Sometimes, our [local Science's cluster](Cluster/Slurm-Quickstart) is not enough for your computations: you need to use too much nodes or spend too much time. In this case, the best strategy is to use our cluster for development and testing, and then run your production-ready code on the larger Snellius cluster.
Unlike Science's cluster, which is readily available for all TCM members, machine time on Snellius is distributed in a more restrictive way: you have to file an application before you can actually run some code there. In this application, you need to estimate and justify how much resources (core-hours, memory and storage) do you need for a specific project. We recommend filing so-called ["Small Applications"](https://servicedesk.surf.nl/wiki/pages/viewpage.action?pageId=30660193) that is relatively easy. Note that it tooks about 2 weeks for an application to be considered.
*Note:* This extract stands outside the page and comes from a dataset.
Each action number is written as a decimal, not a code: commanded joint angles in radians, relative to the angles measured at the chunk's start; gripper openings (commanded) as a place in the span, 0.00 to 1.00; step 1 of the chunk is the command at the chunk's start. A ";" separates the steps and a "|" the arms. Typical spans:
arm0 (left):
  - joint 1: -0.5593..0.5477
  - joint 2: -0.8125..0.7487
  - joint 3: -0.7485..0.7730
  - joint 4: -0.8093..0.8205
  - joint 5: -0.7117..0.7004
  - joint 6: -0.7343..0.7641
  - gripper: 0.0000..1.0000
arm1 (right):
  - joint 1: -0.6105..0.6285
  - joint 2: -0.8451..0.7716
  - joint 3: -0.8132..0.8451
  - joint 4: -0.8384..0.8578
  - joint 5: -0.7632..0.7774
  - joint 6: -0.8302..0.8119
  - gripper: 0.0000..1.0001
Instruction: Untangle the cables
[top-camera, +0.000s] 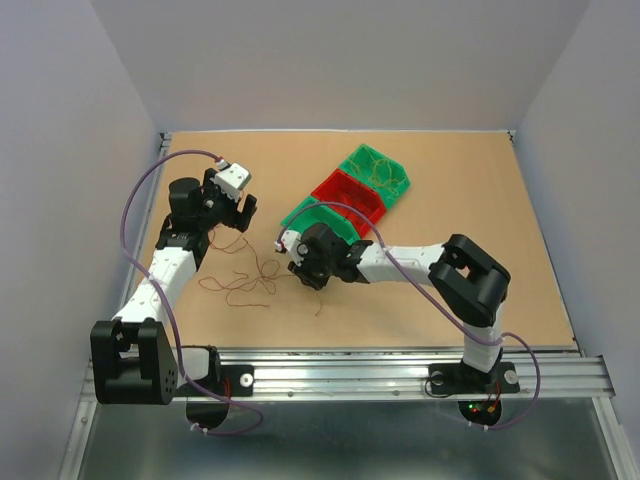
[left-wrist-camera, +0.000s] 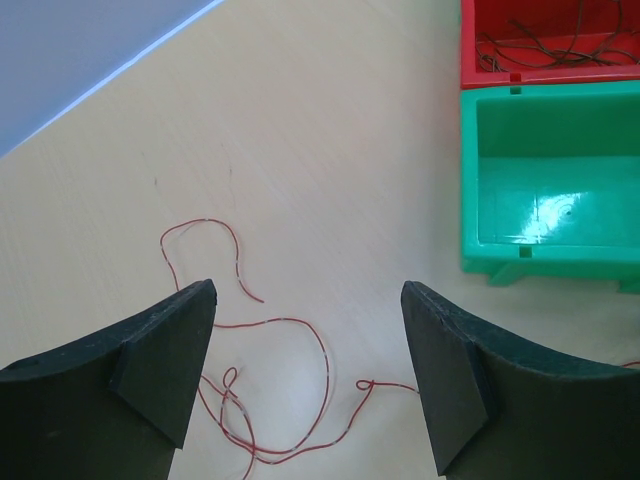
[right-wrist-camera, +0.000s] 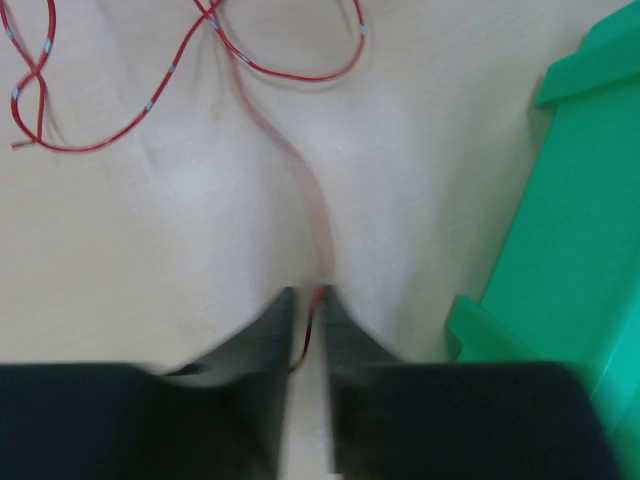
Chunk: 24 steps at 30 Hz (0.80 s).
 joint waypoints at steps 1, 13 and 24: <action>0.005 0.002 0.029 0.023 0.016 0.011 0.86 | 0.002 -0.003 0.065 -0.047 -0.010 -0.026 0.11; 0.005 -0.061 0.000 0.019 0.178 0.050 0.84 | 0.002 -0.414 -0.136 0.116 -0.189 -0.034 0.00; 0.006 -0.146 -0.051 0.002 0.441 0.124 0.85 | 0.001 -0.710 -0.208 0.398 0.218 0.124 0.00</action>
One caveat is that you may file only one application per year. So if you have several projects in mind, it is better to combine them in one application.
There is a comprehensive template and an example application presented on the [official webpage](https://servicedesk.surf.nl/wiki/pages/viewpage.action?pageId=30660193) which we recommend to consult in the first place. Below we also present some more example applications specifically related to physics.
If you need any help preparing your Snellius application, you can freely ask Tom Westerhout.
## Example 1
### Description
Many interesting phenomena come from many-body effects in quantum systems. Describing such systems, however, is a very challenging task because of a) very fast scaling of the Hilbert space dimension with system size, and b) the so called "sign problem". One of the standard methods for tackling such problems is exact diagonalization. We are working on a state-of-the-art implementation of this technique that prioritizes user friendliness without sacrificing performance.
### Scientific project description
Exact diagonalization is one of the oldest and most established numerical methods for simulation of small quantum systems. Exponential scaling of the computational resources is the main limiting factor in its applicability, and requires highly parallel implementations if one wants to consider slightly larger systems. We are working on implementing a scalable and user-friendly exact diagonalization package where Chapel, instead of MPI, is used for both shared- and distributed-memory parallelism.
We have a very competitive single-node implementation that we have so far scaled to 16 nodes. By making use of Snellius, we hope to improve the scaling of our code to 50-100 nodes. We will work on tuning our implementation such that reproducing numerical experiments such as https://doi.org/10.1103/PhysRevE.98.033309 becomes possible.
### Technical project requirements
We have a multilingual project where Chapel (https://chapel-lang.org/) is used for all shared- and distributed-memory parallelism. Kernels for the most compute-intensive operations are compiled tuned for the target architecture using Halide (https://halide-lang.org/). All user-facing code is written in Haskell.
We will run most large-scale jobs on the thin CPU nodes since we will require 50 to a 100 nodes at once. However, we also wish to explore the opportunity to compile our code for the GPUs (Halide natively supports it, and the Chapel team is working on it with initial support available since version 1.29).
Assistance from SURF in tuning the code for the Snellius suprtcomputer will be greatly appreciated. We are familiar with Epyc processors and Infiniband networks, but might be lacking some Snellius-specific details.
In total, we will require 1000000 SBU comprised from:
- 768000 SBUs on thin CPU nodes: 5 runs * 24 hours * 128 SBUs * 50 nodes
- Remaining 47680 SBUs to be used for testing and small-scale runs on both thin CPU and GPU nodes.
We will also require 10TB of project space since jobs operate with multi-TB objects in memory, and we wish to store both checkpoints and output files (that are 100-500 GB per run).